'Minutemen' seek a voice
After stint on border, they hope lawmakers will hear their pleas
Utah's "minutemen," recently returned from eyeing a 20-mile stretch of southeast Arizona border as part of the monthlong Minuteman Project, are now turning their attention to Utah's immigration policy.
They're unsure how or if their cries for tougher immigration control will be heard by state and federal lawmakers.
But, as Alex Segura puts it: "I'm hoping it will garner us a little more respect."
Utah Senate President John Valentine, R-Orem, said he doesn't know if the minutemen will gain any more clout on their issues, but he did say he's impressed by their efforts.
"What I've been reading in the press about their activities have been very laudable," Valentine said. "I'm actually very proud of the way they're conducting themselves right now. . . . That is the best spirit of what we call the rule of law. Instead of taking the law into their own hands, they're staying within the law."
Minuteman Project organizers have already called their effort a success. Throughout April they're watching the border and reporting any border crossers to the Border Patrol.
"We have successfully shut down this section of border," said spokesman Bill Bennett. "We've certainly gotten Washington's attention."
The Border Patrol has reported reduced activity along the minuteman line but attributes the decrease to increased activity by Mexican authorities on their side of the border.
Bennett said organizers have requests from other states New Mexico, Texas, California and Idaho to repeat the project there.
Segura, a board member for Utahns for Immigration Reform and Enforcement, and others are hoping to revive previously failed efforts to repeal a law granting some undocumented residents in-state tuition and repeal undocumented immigrants' drivers' licenses.
Both attempts by Rep. Glenn Donnelson, R-North Ogden, have been referred to interim study.

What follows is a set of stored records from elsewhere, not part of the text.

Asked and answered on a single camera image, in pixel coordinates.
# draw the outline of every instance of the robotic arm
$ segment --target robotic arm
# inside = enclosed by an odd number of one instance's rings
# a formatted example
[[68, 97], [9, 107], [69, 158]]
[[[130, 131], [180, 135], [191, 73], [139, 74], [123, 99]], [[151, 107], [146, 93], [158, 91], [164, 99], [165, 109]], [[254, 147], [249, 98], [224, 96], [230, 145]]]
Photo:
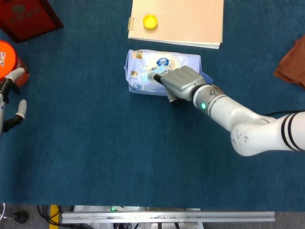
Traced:
[[23, 73], [23, 68], [17, 68], [5, 76], [3, 82], [0, 83], [0, 137], [2, 133], [8, 132], [10, 129], [20, 124], [25, 118], [27, 102], [23, 99], [19, 102], [18, 111], [15, 114], [15, 117], [3, 121], [5, 105], [9, 102], [9, 92], [12, 89], [16, 94], [20, 94], [20, 90], [15, 84], [15, 80]]
[[150, 79], [163, 84], [172, 104], [192, 102], [201, 112], [231, 132], [234, 150], [252, 156], [268, 150], [305, 151], [305, 112], [275, 119], [261, 116], [229, 98], [193, 69], [183, 66]]

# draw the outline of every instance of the red box
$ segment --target red box
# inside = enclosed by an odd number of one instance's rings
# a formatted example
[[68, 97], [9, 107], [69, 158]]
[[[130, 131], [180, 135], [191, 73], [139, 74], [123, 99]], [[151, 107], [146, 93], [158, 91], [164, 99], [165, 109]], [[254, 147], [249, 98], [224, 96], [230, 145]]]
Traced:
[[22, 42], [63, 27], [48, 0], [0, 0], [0, 29]]

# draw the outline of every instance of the green light
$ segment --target green light
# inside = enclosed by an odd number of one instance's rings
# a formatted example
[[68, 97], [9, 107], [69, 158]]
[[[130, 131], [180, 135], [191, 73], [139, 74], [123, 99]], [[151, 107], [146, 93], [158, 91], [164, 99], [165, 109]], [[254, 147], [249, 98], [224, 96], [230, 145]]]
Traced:
[[201, 108], [202, 108], [202, 109], [205, 109], [205, 108], [206, 108], [205, 103], [202, 103], [202, 104], [201, 104]]

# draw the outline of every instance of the teal carpet
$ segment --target teal carpet
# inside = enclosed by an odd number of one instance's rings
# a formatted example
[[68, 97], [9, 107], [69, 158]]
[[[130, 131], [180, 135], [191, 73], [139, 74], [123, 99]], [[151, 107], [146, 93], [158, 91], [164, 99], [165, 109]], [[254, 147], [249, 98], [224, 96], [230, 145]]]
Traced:
[[255, 112], [304, 109], [305, 91], [273, 76], [305, 33], [304, 0], [225, 0], [219, 50], [128, 40], [130, 0], [50, 2], [65, 27], [14, 44], [31, 74], [6, 117], [21, 98], [28, 112], [0, 140], [0, 202], [305, 210], [305, 154], [242, 157], [191, 104], [131, 94], [123, 69], [129, 49], [199, 54]]

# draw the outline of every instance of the blue logo
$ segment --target blue logo
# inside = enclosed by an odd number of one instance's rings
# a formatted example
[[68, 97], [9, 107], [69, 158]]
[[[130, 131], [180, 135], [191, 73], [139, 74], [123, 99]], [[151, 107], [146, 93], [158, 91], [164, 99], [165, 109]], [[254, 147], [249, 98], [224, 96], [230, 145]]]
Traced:
[[158, 61], [157, 61], [157, 65], [161, 66], [161, 65], [164, 65], [164, 66], [167, 66], [169, 64], [169, 60], [166, 59], [165, 57], [163, 58], [160, 58]]

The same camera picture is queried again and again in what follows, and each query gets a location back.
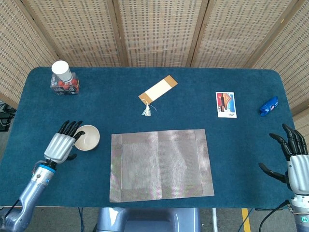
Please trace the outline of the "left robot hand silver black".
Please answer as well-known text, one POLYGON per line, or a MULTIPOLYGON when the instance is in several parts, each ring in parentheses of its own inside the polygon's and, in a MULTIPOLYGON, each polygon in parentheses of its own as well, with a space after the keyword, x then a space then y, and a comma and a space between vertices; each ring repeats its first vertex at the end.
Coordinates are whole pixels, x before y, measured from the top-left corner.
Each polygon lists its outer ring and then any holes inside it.
POLYGON ((82 121, 67 120, 61 125, 44 152, 47 163, 62 164, 77 157, 77 154, 72 154, 71 151, 75 142, 85 134, 83 130, 77 132, 81 124, 82 121))

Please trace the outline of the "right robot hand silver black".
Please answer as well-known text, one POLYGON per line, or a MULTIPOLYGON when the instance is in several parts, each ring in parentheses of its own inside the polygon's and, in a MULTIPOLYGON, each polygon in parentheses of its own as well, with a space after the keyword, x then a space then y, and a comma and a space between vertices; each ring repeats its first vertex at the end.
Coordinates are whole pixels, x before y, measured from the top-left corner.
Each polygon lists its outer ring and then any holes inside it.
POLYGON ((282 124, 287 140, 271 133, 269 136, 276 140, 284 154, 287 171, 285 174, 272 171, 263 163, 260 169, 268 176, 286 184, 294 194, 309 196, 309 151, 304 136, 286 124, 282 124))

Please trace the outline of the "beige round bowl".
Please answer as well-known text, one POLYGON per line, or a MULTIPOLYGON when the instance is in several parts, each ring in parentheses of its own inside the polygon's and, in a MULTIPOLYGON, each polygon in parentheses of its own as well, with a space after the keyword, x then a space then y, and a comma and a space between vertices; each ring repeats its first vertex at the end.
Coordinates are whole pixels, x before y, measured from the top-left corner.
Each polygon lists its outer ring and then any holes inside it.
POLYGON ((80 131, 83 131, 84 134, 75 142, 75 147, 81 151, 89 151, 96 148, 100 141, 98 129, 92 125, 83 125, 77 130, 75 135, 80 131))

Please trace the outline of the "beige woven placemat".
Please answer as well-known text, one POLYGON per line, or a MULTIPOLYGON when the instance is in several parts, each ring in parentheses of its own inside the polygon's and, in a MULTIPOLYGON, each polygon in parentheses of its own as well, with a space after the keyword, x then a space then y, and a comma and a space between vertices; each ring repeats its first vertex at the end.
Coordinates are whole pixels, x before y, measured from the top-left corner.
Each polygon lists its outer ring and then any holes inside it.
POLYGON ((204 129, 112 135, 110 202, 213 195, 204 129))

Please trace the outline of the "black equipment beside table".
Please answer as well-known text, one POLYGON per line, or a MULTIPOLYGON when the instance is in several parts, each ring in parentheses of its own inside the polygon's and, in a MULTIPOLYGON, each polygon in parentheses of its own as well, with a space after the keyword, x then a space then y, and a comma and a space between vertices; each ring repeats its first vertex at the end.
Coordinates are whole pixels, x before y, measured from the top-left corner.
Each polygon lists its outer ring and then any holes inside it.
POLYGON ((16 109, 12 108, 4 101, 0 101, 0 132, 7 132, 9 130, 15 113, 16 109))

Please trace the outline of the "blue snack packet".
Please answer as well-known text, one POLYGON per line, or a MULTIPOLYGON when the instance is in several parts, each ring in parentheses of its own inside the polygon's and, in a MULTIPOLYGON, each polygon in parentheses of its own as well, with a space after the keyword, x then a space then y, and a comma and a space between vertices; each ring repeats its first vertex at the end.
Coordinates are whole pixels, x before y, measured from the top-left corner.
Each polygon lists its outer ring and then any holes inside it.
POLYGON ((260 116, 266 116, 268 115, 273 109, 275 109, 278 106, 278 97, 275 96, 271 99, 269 99, 267 102, 265 102, 259 109, 260 116))

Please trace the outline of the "white paper cup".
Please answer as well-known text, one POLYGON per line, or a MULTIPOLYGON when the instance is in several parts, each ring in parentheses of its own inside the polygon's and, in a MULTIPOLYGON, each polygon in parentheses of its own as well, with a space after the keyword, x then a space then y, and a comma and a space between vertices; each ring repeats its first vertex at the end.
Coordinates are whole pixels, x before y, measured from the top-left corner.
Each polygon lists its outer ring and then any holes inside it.
POLYGON ((69 82, 72 79, 72 74, 66 61, 56 61, 51 69, 52 72, 63 82, 69 82))

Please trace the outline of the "colourful picture postcard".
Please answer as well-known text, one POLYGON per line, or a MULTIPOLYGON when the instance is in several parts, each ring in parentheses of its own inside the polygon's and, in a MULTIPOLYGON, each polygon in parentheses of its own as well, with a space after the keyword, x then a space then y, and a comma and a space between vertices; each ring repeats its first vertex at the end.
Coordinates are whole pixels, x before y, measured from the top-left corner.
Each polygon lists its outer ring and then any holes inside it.
POLYGON ((219 118, 237 118, 234 92, 215 92, 219 118))

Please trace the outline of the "metal table leg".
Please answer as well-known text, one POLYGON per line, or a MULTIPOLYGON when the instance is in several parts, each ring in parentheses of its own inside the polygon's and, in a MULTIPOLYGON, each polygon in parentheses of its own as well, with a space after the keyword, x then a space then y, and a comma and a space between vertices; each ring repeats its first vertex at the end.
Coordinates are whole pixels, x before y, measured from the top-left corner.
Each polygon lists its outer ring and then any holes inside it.
POLYGON ((213 232, 218 232, 216 208, 212 208, 211 209, 211 213, 212 213, 212 228, 213 228, 213 232))

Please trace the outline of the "tan white bookmark with tassel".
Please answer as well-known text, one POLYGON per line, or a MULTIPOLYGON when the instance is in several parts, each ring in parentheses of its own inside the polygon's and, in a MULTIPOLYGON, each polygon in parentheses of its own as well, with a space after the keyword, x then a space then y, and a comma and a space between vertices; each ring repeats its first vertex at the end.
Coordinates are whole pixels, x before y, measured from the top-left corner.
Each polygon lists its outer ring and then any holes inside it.
POLYGON ((148 90, 143 92, 139 95, 139 99, 142 101, 142 103, 145 104, 145 109, 142 112, 142 116, 151 116, 151 107, 157 111, 157 109, 152 106, 152 103, 160 98, 162 95, 173 89, 175 86, 177 86, 176 80, 171 76, 168 75, 152 87, 150 87, 148 90))

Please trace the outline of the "blue-grey robot torso base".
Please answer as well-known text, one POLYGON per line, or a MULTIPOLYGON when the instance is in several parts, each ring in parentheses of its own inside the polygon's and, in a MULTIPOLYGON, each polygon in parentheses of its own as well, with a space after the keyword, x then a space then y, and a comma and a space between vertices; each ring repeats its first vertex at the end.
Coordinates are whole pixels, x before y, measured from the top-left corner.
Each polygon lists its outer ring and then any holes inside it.
POLYGON ((200 232, 198 208, 100 208, 93 232, 200 232))

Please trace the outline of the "woven bamboo folding screen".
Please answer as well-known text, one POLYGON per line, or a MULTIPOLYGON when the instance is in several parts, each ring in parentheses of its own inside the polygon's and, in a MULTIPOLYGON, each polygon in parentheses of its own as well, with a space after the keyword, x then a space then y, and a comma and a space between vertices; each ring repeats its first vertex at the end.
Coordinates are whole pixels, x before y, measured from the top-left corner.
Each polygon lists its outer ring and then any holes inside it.
POLYGON ((276 70, 309 145, 309 0, 0 0, 0 104, 59 59, 276 70))

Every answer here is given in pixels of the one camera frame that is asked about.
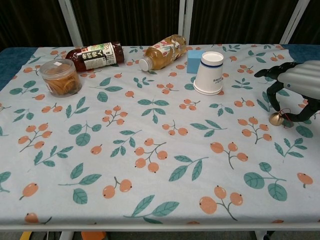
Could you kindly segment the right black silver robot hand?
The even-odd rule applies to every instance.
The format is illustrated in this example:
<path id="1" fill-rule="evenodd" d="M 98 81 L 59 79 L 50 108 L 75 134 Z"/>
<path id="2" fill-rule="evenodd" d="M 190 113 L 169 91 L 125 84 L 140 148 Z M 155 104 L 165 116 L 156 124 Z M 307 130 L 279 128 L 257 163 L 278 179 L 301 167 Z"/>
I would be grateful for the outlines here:
<path id="1" fill-rule="evenodd" d="M 308 60 L 304 63 L 285 62 L 269 69 L 261 69 L 254 76 L 275 80 L 266 91 L 267 98 L 276 111 L 269 117 L 272 125 L 280 126 L 285 120 L 304 122 L 320 110 L 320 62 L 318 60 Z M 299 114 L 282 113 L 276 97 L 276 93 L 282 89 L 300 94 L 307 100 L 307 105 Z"/>

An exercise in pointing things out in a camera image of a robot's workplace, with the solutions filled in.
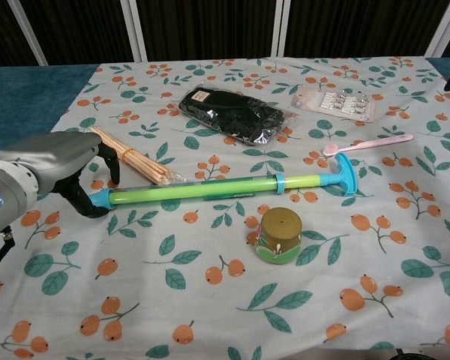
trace pink plastic spoon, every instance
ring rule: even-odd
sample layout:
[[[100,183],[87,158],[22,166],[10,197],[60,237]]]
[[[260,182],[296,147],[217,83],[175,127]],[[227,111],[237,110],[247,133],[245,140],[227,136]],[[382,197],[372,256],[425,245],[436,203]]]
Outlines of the pink plastic spoon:
[[[337,154],[338,152],[348,152],[350,150],[374,148],[375,146],[384,146],[384,145],[389,145],[389,144],[402,143],[403,141],[409,141],[411,139],[413,139],[413,135],[408,133],[408,134],[404,134],[404,135],[390,136],[390,137],[386,137],[384,139],[360,142],[359,144],[354,145],[354,146],[349,146],[348,148],[338,148],[338,145],[336,145],[336,144],[328,144],[323,149],[322,153],[325,156],[333,156],[333,155]]]

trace gold lid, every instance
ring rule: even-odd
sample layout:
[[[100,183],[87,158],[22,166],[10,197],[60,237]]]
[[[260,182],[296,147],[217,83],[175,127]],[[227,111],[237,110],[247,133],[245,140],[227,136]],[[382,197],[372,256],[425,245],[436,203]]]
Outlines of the gold lid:
[[[262,217],[262,231],[277,240],[292,239],[302,231],[302,220],[289,208],[270,208]]]

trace packaged item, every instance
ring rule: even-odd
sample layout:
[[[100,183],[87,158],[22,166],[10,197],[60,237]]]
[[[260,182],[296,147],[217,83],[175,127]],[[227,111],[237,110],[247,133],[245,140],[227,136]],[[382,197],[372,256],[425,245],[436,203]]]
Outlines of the packaged item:
[[[184,115],[248,145],[266,144],[292,113],[230,90],[197,86],[180,101]]]
[[[375,120],[377,104],[375,99],[361,91],[333,92],[301,86],[293,95],[292,106],[315,113],[370,123]]]

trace bundle of wooden sticks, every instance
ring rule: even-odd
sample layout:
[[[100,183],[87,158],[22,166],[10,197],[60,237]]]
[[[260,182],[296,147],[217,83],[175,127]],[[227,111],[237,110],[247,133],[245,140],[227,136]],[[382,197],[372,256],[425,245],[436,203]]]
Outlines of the bundle of wooden sticks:
[[[172,171],[156,161],[140,154],[134,148],[126,146],[123,142],[118,141],[98,126],[91,126],[90,131],[100,135],[105,145],[117,151],[118,158],[124,163],[133,167],[140,174],[145,176],[151,182],[157,185],[169,184],[173,178]]]

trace rubber band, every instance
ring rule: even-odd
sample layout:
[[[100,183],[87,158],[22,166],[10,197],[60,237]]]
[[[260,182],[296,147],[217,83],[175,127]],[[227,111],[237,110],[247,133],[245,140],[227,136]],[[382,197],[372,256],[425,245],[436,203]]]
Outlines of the rubber band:
[[[128,153],[128,152],[131,152],[132,150],[134,150],[133,148],[128,148],[127,150],[125,150],[125,151],[123,151],[123,154],[121,154],[121,160],[122,161],[125,161],[124,159],[125,159],[125,155]]]
[[[277,179],[277,194],[283,194],[285,191],[285,178],[282,174],[275,174]]]

A compromise driver's license bill, SB227, sponsored by Sen. Curt Bramble, R-Provo, did pass. SB227, which replaced undocumented immigrants' drivers' licenses with driving privilege cards that can't be used for government identification, has been signed into law.
The bill was driven by a state audit that suggested Utah was being used as a portal for undocumented immigrants to get drivers' licenses and found that some undocumented immigrants may be registering to vote.
Any attempts at revoking either law benefiting undocumented immigrants will likely face opposition from a unified Hispanic community, which was sharply split over SB227.
RAZ-PAC president Bob Gallegos and Joe Reyna, Republican co-chairman of the Utah Hispanic Legislative Task Force, found themselves on opposite sides of that debate.
However, both now say they'll fight against any further attempts to repeal laws benefiting undocumented immigrants.
"There's not going to be any middle ground," said Reyna, who was criticized by many in the Hispanic community, along with other task force members, for offering "reluctant support" of SB227 as a compromise between keeping illegal immigrants' drivers' licenses and repealing them altogether.
"I don't think Utah will take it," Reyna said of any future effort to repeal Utah laws benefiting undocumented immigrants. "We will rally against it."
Randy Green of St. George, a member of Citizens Council on Illegal Immigration, said his participation in the Minuteman Project helped show closing the border is possible.
"Looking at all these troops going to Iraq, why can't they train along the border?" Green said.